Chapter A01: A detailed overview of the glmbayes package

Kjell Nygren

2026-04-30

Introduction

The glmbayes package produces iid samples for Bayesian Linear Models and Bayesian Genereralized Linear Models by providing Bayesian versions of the lmb and glm functions for classical models. Extensive efforts have been made to make the new functions, lmb and glmb, as similar as possible to their classical cousins. To that end, the functions add a single required argument (pfamily) and one optional argument (n) to those typically used by the classical functions. The Bayesian functions also generally inherit and/or provide implemented methods for nearly all of the methods available for the lm and glm functions so that the same type of outputs as from the classical functions can be readily produced.

This vignette is designed to provide users a detailed overview of the package and the various functionalities available. In the rest of this introduction, we briefly touch on the basics of loading the package and accessings various help resources and demos (which we recommend as a next step for users after they read this vignette). The next section then gives an overview of all the core functions that most users are likely to use. This includes the two aforementioned functions, functions used to specify and check prior distributions, and methods available for the two functions. Most users can likely stop after that section and can then turn to either the help pages or the next set of vignettes that go into a more detailed comparisons of how the methods are used for these Bayesian functions vs. for their classical cousins.

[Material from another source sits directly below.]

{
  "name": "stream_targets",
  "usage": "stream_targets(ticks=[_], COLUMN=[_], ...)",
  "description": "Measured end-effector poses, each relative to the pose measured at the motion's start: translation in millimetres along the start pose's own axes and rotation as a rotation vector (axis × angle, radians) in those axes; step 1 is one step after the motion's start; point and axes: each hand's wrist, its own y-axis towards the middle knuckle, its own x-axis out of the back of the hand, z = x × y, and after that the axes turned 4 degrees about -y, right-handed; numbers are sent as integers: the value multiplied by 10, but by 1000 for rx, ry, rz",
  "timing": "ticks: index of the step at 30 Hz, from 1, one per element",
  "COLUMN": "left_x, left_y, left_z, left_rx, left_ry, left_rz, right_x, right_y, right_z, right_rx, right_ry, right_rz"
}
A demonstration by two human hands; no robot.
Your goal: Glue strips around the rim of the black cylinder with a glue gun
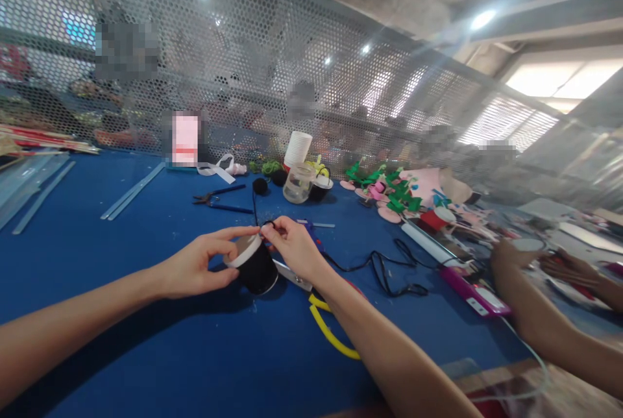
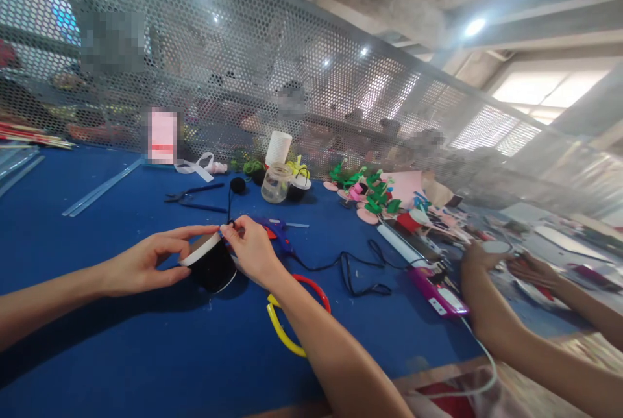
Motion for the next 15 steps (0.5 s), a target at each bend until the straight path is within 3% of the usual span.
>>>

For advanced users who are interested in implementing Block-Gibbs sampling procedures or in doing simulation for other more complex models, we recommend continuing on to the third section in this vignette that covers the two functions rlmb and rglmb and are designed for implementation of precisely that type of sampling. The third section discusses how those functions can be called, references some examples/demos where they are used, and describes how to use the output from the functions to access similar output to that produced by the lmb and glmb functions.

For users who are interested in the details of how the simulation is performed there is the final section that contains a discussion of the various simulation functions that are used to sample from the posterior distributions. This includes a discussion of three core function that simulate for the currently implemented prior families and a couple of functions related to what we call the Central Normal distribution (the normal distribution between a lower and an upper bound). It also includes a discussion of a set of functions that are used in order to utilize the enveloping functions needed to get iid samples for some of the posterior distributions. That material is rather technical; the likelihood-subgradient foundation is given by (Nygren and Nygren 2006), with estimation architecture summarized in (Nygren 2025a) and envelope details in (Nygren 2025b).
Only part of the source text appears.